- Theatrical release poster
- Directed by: John A. Bushelman
- Written by: Tom Maruzzi
- Produced by: John A. Bushelman
- Starring: Jack Ging Stanley Clements John Goddard Douglas Henderson
- Cinematography: Kenneth Peach
- Edited by: Carl Pierson
- Music by: Richard LaSalle
- Production company: Associated Producers Inc
- Distributed by: 20th Century Fox
- Release date: February 1961;
- Running time: 61 minutes
- Country: United States
- Language: English

= Sniper's Ridge =

1961 film

Sniper's Ridge is a 1961 Korean War drama film directed by John A. Bushelman and starring Jack Ging, Stanley Clements, John Goddard and Douglas Henderson.

==Plot==
In the days before the cease-fire, a hard-luck platoon run by Lt. Peer and the cowardly Sgt. Sweatish is under continual attack and suffers heavy casualties. The only good soldier in the platoon is Cpl. Sharack, who should have been rotated off the line long ago but was kept on the front by Capt. Tombolo. The return of Cpl. Pumphrey reveals a deeper motive for the Captain's behavior – Tombolo did not try to rescue his children from a burning house and now tries to re-earn his self-respect with the lives of his men, especially Sharack whose heroism he is jealous of.

When no one in the platoon wants to mark the location of an unexploded shell, Capt.
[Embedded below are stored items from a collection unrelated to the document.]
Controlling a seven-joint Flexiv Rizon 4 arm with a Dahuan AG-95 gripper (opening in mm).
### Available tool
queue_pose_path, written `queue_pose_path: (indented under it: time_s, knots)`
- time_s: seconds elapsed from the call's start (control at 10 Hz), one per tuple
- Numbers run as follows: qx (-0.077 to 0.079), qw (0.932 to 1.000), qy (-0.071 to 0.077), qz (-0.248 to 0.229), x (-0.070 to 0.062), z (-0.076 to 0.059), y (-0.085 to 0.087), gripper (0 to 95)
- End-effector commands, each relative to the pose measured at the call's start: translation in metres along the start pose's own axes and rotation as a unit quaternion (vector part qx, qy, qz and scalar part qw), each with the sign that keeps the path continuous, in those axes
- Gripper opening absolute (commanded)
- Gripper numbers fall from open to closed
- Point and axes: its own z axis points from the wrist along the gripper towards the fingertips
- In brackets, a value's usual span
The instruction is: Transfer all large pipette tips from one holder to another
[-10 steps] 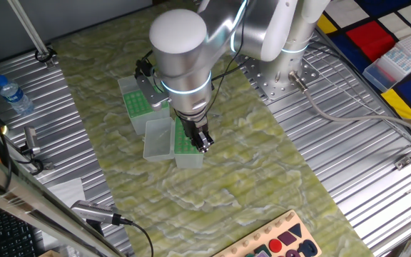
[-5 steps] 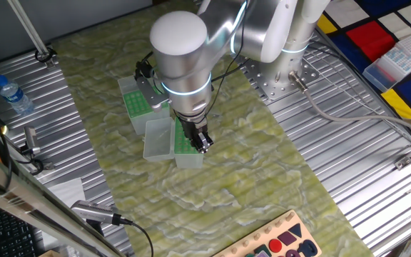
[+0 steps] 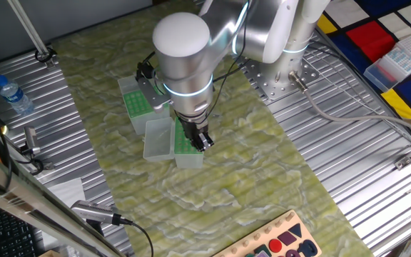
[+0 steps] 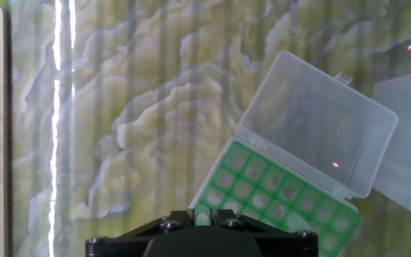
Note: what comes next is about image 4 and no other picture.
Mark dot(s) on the green marble pattern mat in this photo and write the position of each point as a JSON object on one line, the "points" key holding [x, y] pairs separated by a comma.
{"points": [[137, 107]]}

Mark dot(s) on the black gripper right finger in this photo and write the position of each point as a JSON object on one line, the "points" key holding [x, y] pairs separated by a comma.
{"points": [[284, 244]]}

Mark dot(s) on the clear tip box green rack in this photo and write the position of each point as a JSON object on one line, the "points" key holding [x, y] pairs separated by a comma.
{"points": [[316, 135], [398, 142]]}

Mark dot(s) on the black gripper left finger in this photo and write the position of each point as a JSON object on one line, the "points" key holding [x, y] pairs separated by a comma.
{"points": [[130, 244]]}

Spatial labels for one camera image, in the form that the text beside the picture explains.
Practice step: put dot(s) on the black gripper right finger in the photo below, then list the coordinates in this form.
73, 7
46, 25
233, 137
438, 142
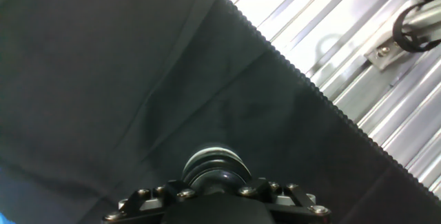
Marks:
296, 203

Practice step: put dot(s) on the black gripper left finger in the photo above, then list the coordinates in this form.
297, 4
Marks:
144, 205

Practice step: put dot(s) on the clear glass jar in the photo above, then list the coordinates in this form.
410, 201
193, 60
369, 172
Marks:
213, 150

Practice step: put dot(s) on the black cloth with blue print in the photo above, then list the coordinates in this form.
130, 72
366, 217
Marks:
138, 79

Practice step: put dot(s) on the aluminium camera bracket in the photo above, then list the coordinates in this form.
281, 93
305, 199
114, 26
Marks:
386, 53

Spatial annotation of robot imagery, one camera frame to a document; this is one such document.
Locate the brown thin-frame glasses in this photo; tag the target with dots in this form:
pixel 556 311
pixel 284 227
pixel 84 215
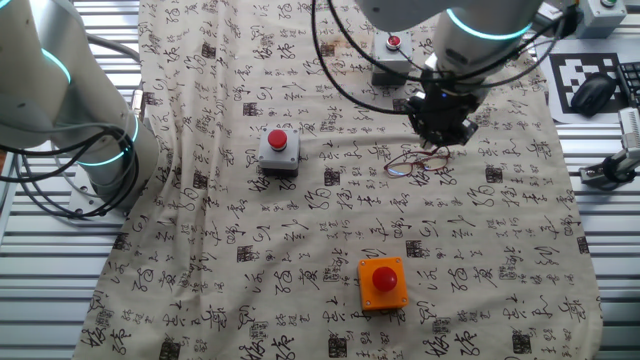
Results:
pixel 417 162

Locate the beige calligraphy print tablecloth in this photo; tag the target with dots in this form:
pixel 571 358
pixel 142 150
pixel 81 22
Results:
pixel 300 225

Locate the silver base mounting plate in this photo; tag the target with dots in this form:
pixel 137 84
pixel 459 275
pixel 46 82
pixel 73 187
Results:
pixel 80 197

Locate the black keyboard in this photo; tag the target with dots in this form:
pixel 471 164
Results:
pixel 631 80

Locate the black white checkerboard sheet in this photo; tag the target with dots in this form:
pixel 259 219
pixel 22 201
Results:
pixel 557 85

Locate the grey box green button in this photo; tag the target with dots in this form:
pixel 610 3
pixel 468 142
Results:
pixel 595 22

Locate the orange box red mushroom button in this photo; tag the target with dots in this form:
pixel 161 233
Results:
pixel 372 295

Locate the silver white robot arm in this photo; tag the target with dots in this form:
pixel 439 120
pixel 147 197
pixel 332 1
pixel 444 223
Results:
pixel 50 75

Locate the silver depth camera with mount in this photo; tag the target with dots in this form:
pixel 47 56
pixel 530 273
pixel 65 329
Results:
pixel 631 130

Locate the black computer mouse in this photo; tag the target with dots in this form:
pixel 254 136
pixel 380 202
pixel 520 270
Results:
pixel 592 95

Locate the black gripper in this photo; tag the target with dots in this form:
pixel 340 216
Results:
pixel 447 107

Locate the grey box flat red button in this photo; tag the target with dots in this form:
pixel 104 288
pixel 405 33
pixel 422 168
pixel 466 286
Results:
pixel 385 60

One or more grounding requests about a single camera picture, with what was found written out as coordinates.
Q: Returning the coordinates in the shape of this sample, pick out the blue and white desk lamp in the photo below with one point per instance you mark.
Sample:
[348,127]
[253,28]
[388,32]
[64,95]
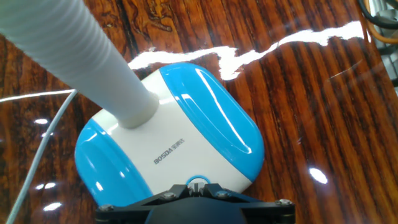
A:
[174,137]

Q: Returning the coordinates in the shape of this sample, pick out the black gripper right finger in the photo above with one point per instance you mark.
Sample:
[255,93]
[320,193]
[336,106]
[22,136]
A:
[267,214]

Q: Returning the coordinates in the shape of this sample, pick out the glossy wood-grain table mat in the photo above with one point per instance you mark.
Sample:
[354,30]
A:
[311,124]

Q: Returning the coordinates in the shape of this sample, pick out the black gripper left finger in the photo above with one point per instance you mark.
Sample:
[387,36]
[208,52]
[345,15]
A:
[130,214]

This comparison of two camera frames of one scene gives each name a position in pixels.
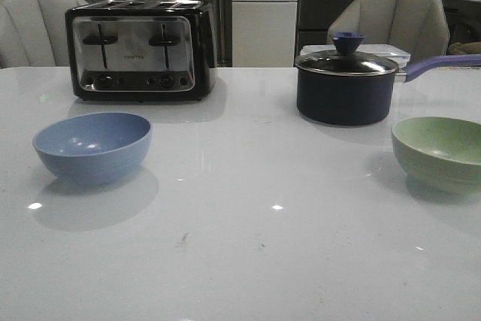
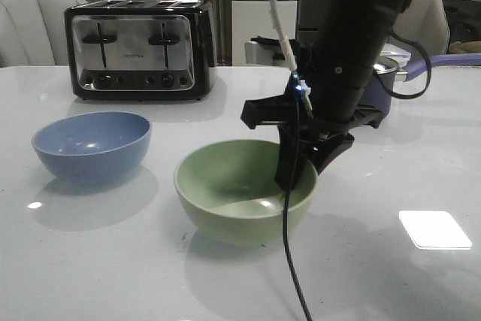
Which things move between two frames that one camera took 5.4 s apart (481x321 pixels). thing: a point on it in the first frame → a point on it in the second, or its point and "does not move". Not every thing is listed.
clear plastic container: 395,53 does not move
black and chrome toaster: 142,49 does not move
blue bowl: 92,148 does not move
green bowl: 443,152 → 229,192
Tombolo decides to do it himself. He steps on a mine, which will explode when he steps off. Only Sharack and Sweatish can rescue him.

==Cast==
- Jack Ging as Cpl. Sharack
- Stanley Clements as Cpl. Pumphrey
- John Goddard as Capt. Tombolo
- Douglas Henderson as Sgt. Sweatish
- Gabe Castle as Lt. Peer
- Allan Marvin as Pvt. Ward
- Anton von Stralen as Bear
- Al Freeman Jr. as Medic Gwathney
- Mason Curry as David
- Henry Darrow as Pvt. Tonto
- Mark Douglas as Bo-Bo
- Thomas A. Sweet as Soldier
- Scott Randall as Soldier
- Joe Cawthon as Pvt. Owens
- George Yoshinaga as Mongolian

==Production==
Star Jack Ging had just appeared in Tess for producer Robert L. Lippert. Filming started 14 November 1960.